Understanding the problem in its messy real‑world context.
Capturing and structuring the right data exhaust.
Designing systems – product, technical, organizational – that are legible enough for agents to act inside.
Network effects still matter. Distribution still matters. Taste still matters. The companies that keep compounding will be the ones that can pull all of that together and then plug autonomy into it, instead of treating agents as a sidecar.
5. The new superpower is orchestration
Spinning up one agent is a parlor trick. Orchestrating many agents across your company – safely, coherently, and in service of a real strategy – is where this gets interesting.
Autoresearch is a single loop, but you can already see the shape of the next step: multiple agents with different roles, handing off experiments, critiquing each other’s changes, running in a shared environment. A whole research org in code. It will be awkward and failure‑prone at first, the way every early human organization is awkward and failure‑prone.
Founders who learn to design these “agent orgs” have an unfair advantage. They’ll:
Define loops for every important function: growth experiments, pricing, onboarding, risk checks.
Build the observability and safety rails so agents can act without taking the company off a cliff.
Hire people whose job is to write the equivalent of program.md for each loop: clear, sharp definitions of what “better” means and what’s allowed along the way.
In that world, capital doesn’t disappear, but it changes shape.

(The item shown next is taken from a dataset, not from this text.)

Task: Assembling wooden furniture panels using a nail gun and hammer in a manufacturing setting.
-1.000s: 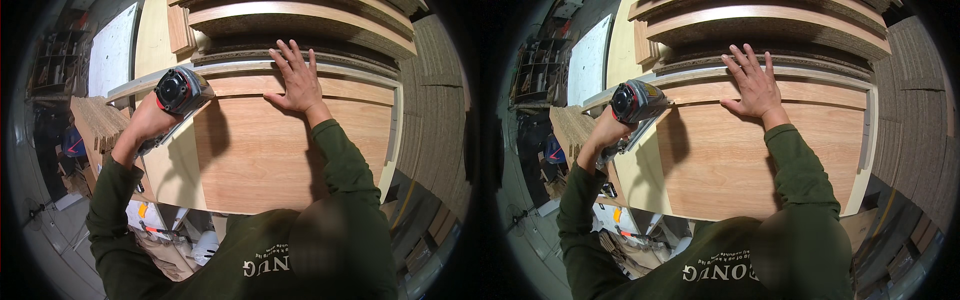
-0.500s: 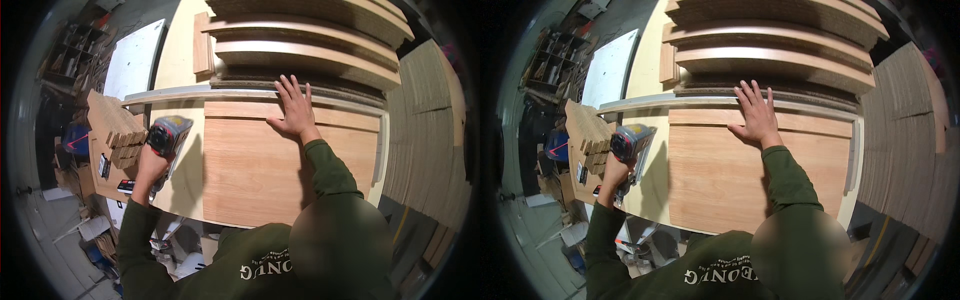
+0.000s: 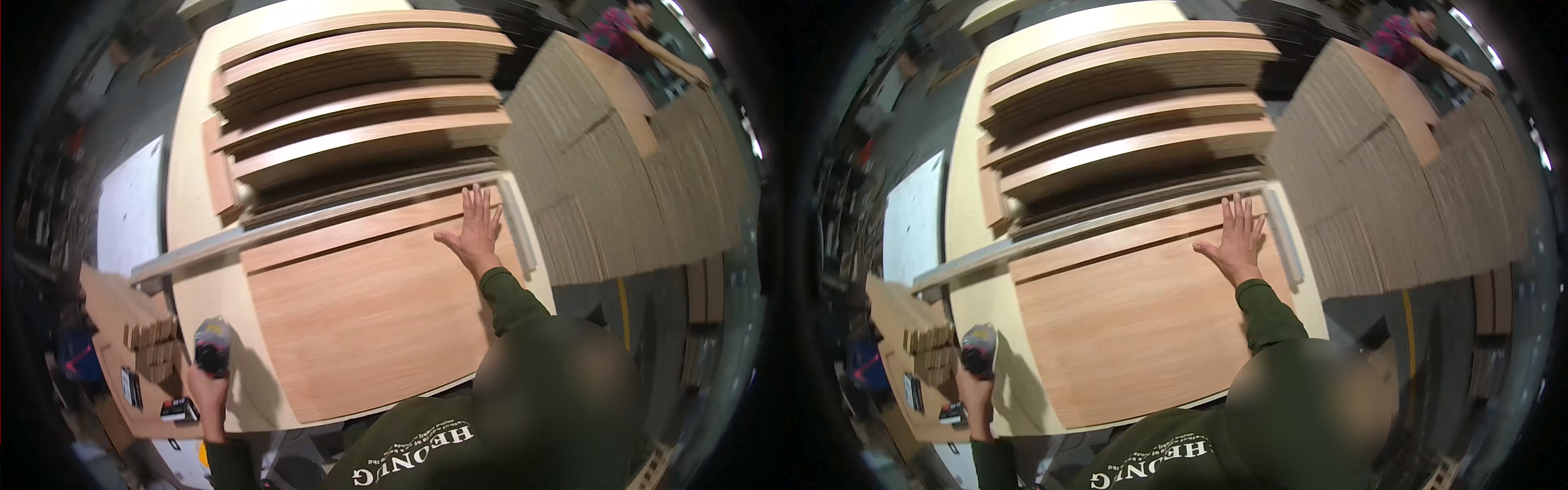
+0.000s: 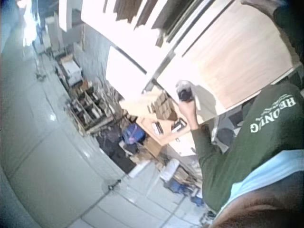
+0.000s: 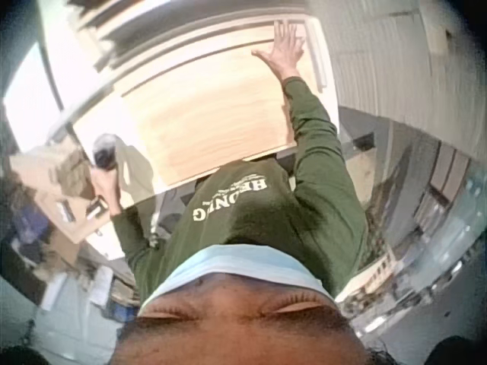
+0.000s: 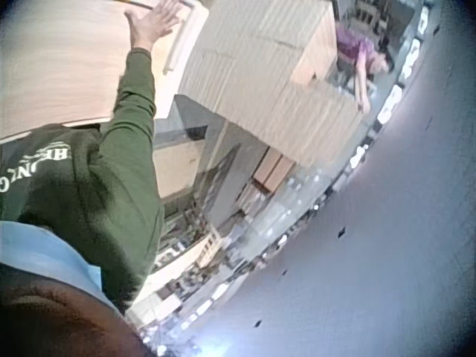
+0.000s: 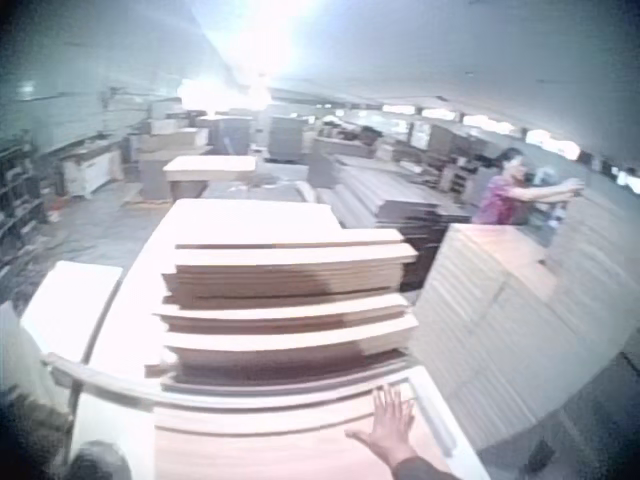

You won’t use it to buy as much human iteration. You’ll use it to buy data, distribution, and time – the ingredients that make your agent lab more valuable than the one next door.
When you can spin up an army of junior teammates who never sleep, the hard part stops being “can we try enough things?” and becomes “are we pointing them at the right questions?”
That’s the question autoresearch left me with. Not “is this real ML?” Not “is this AGI yet?” But something much more practical:
If you had a GPU in the corner and an agent you trusted to work all night, what would you ask it to do first?
And if your answer is “I’m not sure,” that’s the real constraint now.